Hi, Mom. So, this past week was General Conference (obviously). It personally helped me a lot, especially with how stressful it's been. A month until my last Skype Call in the mission, and only five more months until I bid farewell to Ecuador. One of my personal favorite talks was of Elder Quentin L. Cook, and how he utilized a "Temple Mirror", and the Twin Mirrors in the Sealing Room of the Temple with such symbolism and emphasis as to what they mean. It helped me learn that as long as we "keep our eyes on the prize", then we need not worry about the troubles and temptations of the world. I've been doing a little studying of my Patriarchal Blessing as to help me clear my mind, and aid me in losing myself in the Work for what little time I have left here. Part of my blessing that stand our most to me is how it invites me to be sealed to my future wife and children. One of my biggest hopes and dreams ever since I can remember is to be the "World's Greatest Father." Where my life was going, that dream felt anything but close. However, thanks to my mission, and all of the spiritual growth and strength that it's given me, I have faith that the Lord can help me make that dream come true.
I've been thinking a lot about Easter, and just what exactly does it mean. Far too many people, I've noticed, take the meaning of Easter for granted. Not enough people know the significance that the Atonement has in each of our lives. Others take advantage of it, and expect it to magically take away their problems for them. However, when one can truly look at how he (or she) can properly apply and appreciate the Atonement and what it can potentially do for their lives, it helps answer the question as to which of the thousands of churches upon the face of the Earth is literally the Church of Jesus Christ. I can't lie to you guys, I saw myself as a complete and utter failure before my mission. I had no idea what I was getting into, and I had no idea where it was that I was planning on taking myself. As President Thomas S. Monson stated: "If you don't know where it is that you wish to go, that it need not matter which path you take... No?"
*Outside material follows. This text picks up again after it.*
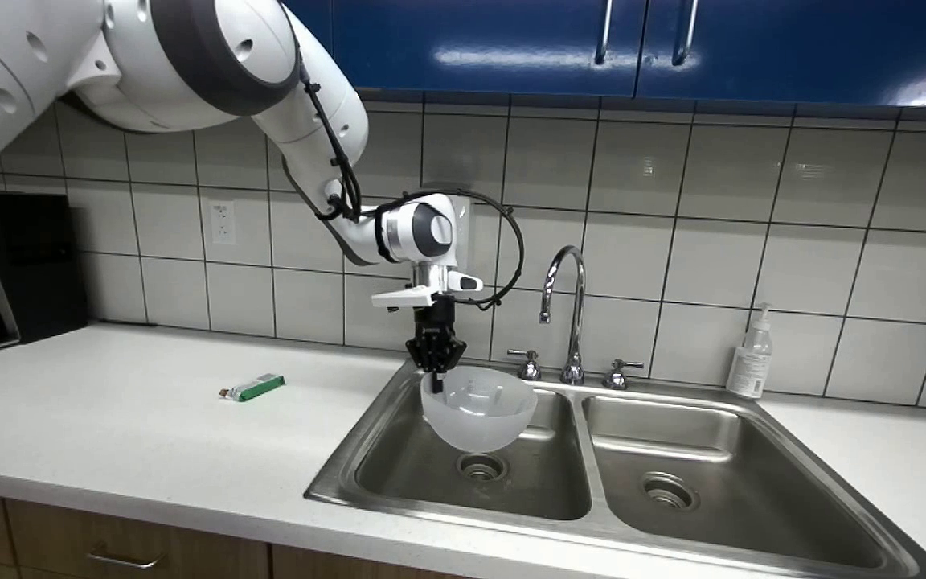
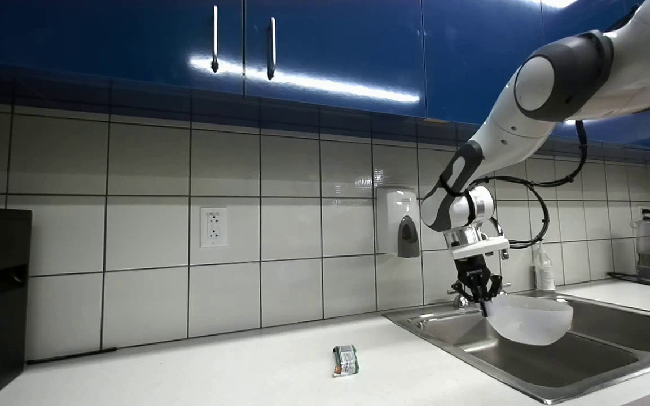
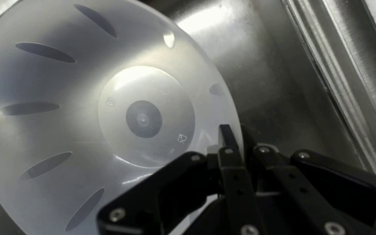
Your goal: Put the bowl in the sink.
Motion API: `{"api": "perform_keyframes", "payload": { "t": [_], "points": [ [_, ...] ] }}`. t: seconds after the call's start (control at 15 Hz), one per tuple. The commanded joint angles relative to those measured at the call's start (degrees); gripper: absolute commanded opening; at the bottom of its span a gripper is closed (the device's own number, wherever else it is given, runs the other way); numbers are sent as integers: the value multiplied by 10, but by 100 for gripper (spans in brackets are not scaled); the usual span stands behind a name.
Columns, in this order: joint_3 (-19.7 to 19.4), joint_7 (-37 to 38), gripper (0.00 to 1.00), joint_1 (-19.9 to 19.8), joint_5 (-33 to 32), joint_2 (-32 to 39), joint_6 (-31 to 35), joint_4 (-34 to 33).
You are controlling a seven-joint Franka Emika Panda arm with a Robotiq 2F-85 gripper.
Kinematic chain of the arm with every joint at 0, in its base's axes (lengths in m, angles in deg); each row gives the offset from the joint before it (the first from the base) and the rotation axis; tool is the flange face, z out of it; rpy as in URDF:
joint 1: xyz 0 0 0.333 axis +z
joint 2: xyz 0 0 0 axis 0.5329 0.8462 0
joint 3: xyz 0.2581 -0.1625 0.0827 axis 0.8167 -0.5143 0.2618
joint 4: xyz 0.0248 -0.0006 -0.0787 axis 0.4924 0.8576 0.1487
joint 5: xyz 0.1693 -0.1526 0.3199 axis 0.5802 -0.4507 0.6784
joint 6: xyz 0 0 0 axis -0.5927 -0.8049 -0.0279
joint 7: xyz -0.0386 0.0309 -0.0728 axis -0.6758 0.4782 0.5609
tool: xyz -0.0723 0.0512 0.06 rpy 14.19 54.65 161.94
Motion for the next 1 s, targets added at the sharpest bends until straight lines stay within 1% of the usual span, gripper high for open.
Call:
{"api": "perform_keyframes", "payload": {
  "t": [0.0,0.4,0.93],
  "points": [
    [5,-15,2,-14,18,38,-17,-45],
    [1,-12,2,-18,19,86,-7,-77],
    [-1,-7,2,-30,21,161,-9,-149]
  ]
}}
I love you guys a lot, and there aren't words that I can find that describe how much I miss you guys. It's been one of the hardest fights that I've had to put up with. I already know what I'll say when President Riggins asks me in my final interview if I believed that I gave it my all or not. I may not have had 100% of the success I could've had in my mission (at least, not in my eyes), but I do have the faith that I gave it my all, and I let a lot of people know just how much I love my Lord, how much I love my God, and how much I love my brothers and sisters. I never realized just how crucial this Gospel is for my life, and if they can learn to see its importance, too, for their lives, as well. Until next week, I love you guys. Take care! Thank you all so much for the prayers, love, and support!
Con Sinceridad y Amor,
Elder Conner Duane "Poderoso" Parke
PS: Let Oliver know (even though I haven't met him, haha) how much I love him, too!